Data entries:
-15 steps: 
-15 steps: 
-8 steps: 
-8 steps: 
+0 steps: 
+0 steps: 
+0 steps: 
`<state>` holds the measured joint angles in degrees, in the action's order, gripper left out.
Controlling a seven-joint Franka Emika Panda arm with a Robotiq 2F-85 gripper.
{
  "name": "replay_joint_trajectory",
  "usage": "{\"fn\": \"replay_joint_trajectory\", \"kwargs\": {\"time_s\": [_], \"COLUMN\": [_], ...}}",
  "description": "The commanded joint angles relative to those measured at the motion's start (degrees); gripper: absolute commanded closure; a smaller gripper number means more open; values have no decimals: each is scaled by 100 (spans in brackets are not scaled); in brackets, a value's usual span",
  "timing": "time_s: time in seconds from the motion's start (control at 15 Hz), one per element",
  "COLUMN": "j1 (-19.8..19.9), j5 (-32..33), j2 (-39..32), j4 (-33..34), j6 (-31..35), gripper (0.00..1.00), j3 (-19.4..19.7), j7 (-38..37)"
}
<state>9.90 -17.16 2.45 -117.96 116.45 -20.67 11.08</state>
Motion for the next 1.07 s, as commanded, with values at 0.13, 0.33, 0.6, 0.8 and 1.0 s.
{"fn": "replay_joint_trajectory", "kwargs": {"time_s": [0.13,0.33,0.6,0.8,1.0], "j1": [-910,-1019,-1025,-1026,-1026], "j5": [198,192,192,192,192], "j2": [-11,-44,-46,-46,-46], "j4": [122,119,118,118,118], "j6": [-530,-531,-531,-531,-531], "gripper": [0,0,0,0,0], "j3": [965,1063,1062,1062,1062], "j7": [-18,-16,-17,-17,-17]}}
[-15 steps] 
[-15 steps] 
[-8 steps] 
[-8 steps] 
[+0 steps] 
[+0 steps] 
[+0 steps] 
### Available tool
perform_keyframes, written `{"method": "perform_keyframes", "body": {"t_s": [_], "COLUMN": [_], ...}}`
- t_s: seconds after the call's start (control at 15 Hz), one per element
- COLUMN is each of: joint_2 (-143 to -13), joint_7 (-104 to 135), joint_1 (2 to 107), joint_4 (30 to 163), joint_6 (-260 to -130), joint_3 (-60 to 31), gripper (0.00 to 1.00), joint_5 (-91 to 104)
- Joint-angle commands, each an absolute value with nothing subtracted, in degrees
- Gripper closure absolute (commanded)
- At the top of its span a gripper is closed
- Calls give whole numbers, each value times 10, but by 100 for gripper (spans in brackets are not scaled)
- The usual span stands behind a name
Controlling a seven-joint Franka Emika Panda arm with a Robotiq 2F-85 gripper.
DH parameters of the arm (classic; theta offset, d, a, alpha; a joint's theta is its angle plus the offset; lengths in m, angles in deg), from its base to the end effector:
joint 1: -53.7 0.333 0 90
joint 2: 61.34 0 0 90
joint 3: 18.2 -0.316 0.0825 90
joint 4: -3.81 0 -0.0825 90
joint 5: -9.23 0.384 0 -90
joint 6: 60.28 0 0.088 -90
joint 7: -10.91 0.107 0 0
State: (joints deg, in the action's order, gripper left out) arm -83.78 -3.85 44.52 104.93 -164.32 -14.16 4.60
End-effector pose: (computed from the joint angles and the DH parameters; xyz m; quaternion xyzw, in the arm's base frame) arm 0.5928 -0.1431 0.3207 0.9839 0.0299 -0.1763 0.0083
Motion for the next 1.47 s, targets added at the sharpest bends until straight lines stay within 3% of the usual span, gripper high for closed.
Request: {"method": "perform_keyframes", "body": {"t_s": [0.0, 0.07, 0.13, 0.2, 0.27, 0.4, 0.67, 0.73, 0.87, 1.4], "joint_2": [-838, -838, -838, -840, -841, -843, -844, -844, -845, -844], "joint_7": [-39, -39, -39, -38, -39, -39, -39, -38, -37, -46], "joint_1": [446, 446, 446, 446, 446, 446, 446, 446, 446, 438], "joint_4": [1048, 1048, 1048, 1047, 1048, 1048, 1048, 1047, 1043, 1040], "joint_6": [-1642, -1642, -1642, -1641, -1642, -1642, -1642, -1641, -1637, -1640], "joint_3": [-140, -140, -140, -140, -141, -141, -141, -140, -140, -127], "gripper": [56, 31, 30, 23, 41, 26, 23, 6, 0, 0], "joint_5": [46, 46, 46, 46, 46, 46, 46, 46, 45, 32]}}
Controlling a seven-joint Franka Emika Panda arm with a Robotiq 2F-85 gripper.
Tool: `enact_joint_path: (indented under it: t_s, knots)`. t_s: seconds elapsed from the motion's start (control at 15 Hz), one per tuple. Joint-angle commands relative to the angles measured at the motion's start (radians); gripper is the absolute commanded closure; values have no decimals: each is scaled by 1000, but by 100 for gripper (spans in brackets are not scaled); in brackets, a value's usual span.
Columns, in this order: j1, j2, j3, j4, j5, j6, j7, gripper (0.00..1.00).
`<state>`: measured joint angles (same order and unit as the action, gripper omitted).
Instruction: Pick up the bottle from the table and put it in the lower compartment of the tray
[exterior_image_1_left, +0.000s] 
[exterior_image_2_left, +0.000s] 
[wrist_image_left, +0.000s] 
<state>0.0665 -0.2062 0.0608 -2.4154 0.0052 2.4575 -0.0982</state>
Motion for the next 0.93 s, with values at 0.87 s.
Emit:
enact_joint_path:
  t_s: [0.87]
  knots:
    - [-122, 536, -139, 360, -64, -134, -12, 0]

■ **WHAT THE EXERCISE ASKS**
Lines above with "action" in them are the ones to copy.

■ **EXERCISE ANSWER**
`<state>` holds the measured joint angles in degrees, in the action's order, gripper left out.
State: (joints deg, in the action's order, gripper left out) arm -83.78 -3.85 44.52 104.93 -164.32 -14.16 4.60
`<state>`: measured joint angles (same order and unit as the action, gripper omitted).

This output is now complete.